Znacznie groźniejsza będzie ta druga, która czeka nas prawdopodobnie koło 2026/2027. Będzie ona dziełem człowieka przez wywołanie sztucznego trzęsienia ziemi na północnym Atlantyku przez Chiny. Warto tutaj wspomnieć o słowach jasnowidzów i wróżek. Już kiedyś pisałem, jak na przykład wróżka Kalina wspominała o tym, że ta druga fala zaleje nawet część Polski i wedrze się dosyć głęboko w nasz kraj, prawdopodobnie aż do okolic Łodzi i Bełchatowa, ale nie będzie szła dosyć równomiernie, tylko od strony zachodu i północnego-wschodu.

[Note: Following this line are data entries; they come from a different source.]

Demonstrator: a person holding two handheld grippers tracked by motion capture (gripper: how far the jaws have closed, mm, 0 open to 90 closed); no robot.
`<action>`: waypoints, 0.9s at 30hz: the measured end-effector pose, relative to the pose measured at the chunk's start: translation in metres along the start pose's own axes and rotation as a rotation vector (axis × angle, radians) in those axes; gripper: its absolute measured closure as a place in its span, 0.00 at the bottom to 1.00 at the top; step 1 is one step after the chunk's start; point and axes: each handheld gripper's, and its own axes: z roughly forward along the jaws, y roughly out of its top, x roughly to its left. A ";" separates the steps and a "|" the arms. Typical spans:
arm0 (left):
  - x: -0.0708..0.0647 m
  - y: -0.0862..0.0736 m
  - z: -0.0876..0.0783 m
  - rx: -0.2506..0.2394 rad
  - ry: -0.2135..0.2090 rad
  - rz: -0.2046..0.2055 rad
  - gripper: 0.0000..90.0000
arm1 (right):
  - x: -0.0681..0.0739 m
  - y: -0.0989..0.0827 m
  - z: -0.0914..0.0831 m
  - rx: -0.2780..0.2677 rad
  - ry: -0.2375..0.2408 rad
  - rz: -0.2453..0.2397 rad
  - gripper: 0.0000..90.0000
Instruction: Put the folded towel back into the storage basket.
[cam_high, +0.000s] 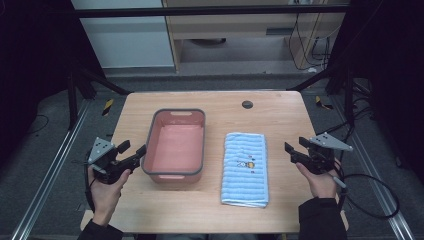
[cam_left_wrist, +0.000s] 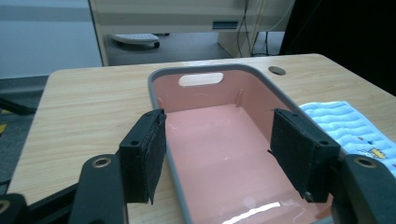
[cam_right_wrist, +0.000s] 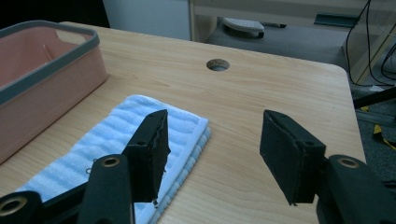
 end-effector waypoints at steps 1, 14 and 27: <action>-0.002 0.001 0.001 -0.002 -0.001 0.006 0.40 | 0.000 0.002 0.001 -0.003 -0.001 -0.010 0.47; -0.031 0.004 0.016 -0.006 -0.054 0.028 0.42 | 0.002 0.013 0.007 -0.008 0.008 -0.012 0.47; -0.068 0.006 0.033 -0.008 -0.114 0.065 0.44 | -0.002 0.028 0.008 -0.039 0.002 -0.004 0.51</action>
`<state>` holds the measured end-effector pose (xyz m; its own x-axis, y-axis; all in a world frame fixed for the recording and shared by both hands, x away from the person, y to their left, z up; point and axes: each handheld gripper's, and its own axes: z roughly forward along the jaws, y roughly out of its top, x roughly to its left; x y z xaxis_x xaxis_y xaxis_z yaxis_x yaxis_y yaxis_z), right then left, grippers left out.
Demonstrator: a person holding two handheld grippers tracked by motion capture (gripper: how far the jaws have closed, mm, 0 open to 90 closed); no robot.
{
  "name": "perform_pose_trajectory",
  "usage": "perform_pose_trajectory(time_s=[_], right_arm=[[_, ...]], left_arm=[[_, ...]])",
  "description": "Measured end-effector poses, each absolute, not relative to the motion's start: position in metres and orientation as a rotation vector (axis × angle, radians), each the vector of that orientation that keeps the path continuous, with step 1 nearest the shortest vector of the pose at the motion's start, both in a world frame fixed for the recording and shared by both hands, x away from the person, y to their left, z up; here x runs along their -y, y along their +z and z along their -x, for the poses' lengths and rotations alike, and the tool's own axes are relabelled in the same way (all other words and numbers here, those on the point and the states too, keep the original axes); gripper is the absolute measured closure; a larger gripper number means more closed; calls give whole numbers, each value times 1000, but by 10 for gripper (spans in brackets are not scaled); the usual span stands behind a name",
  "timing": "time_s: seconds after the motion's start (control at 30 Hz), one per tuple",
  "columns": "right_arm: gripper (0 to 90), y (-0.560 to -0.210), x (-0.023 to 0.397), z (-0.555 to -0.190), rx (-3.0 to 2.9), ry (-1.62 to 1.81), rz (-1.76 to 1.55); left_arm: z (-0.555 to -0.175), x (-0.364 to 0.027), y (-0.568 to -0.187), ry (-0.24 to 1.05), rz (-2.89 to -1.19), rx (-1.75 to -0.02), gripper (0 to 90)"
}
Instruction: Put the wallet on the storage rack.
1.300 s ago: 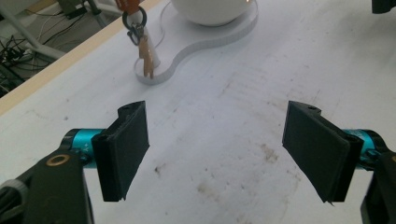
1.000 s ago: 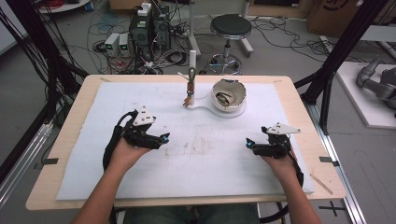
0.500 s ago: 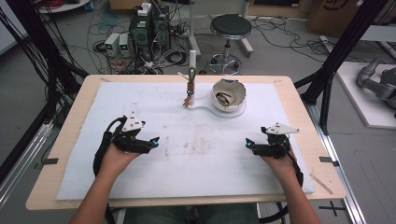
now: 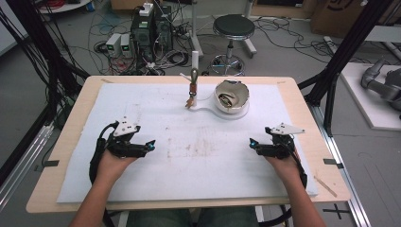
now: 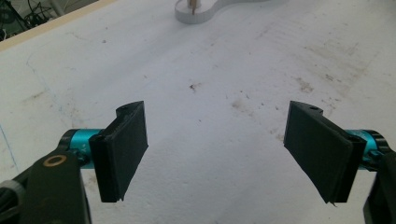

Więcej na tą sprawę światła rzucił Marek Wróblewski z kanału Widnokręgi, ale i również wróżka Kalina pokazała kilka ciekawych kwestii. Niektóre części świata będą zalane już na zawsze, a ucierpieć mają w szczególności kraje Ameryki Środkowej oraz północnej części Ameryki Południowej. Ucierpieć ma również na przykład Europa, a Włochy mają stracić środkową oraz kawałek części południowej. Całkowicie pod wodą ma się znaleźć południowa Skandynawia, a w Polsce będzie po jakimś czasie sprzątanie po wielkiej fali.
Wygląda na to, że druga połowa drugiej dekady XXI wieku przyniesie na świecie potężne zmiany, których jeszcze za naszego życia nie doświadczyliśmy. Świat po 2030 ma wręcz wyglądać zupełnie inaczej niż obecnie i to nie tylko pod względem religii czy kultury, ale nawet geograficznym i ekonomicznym.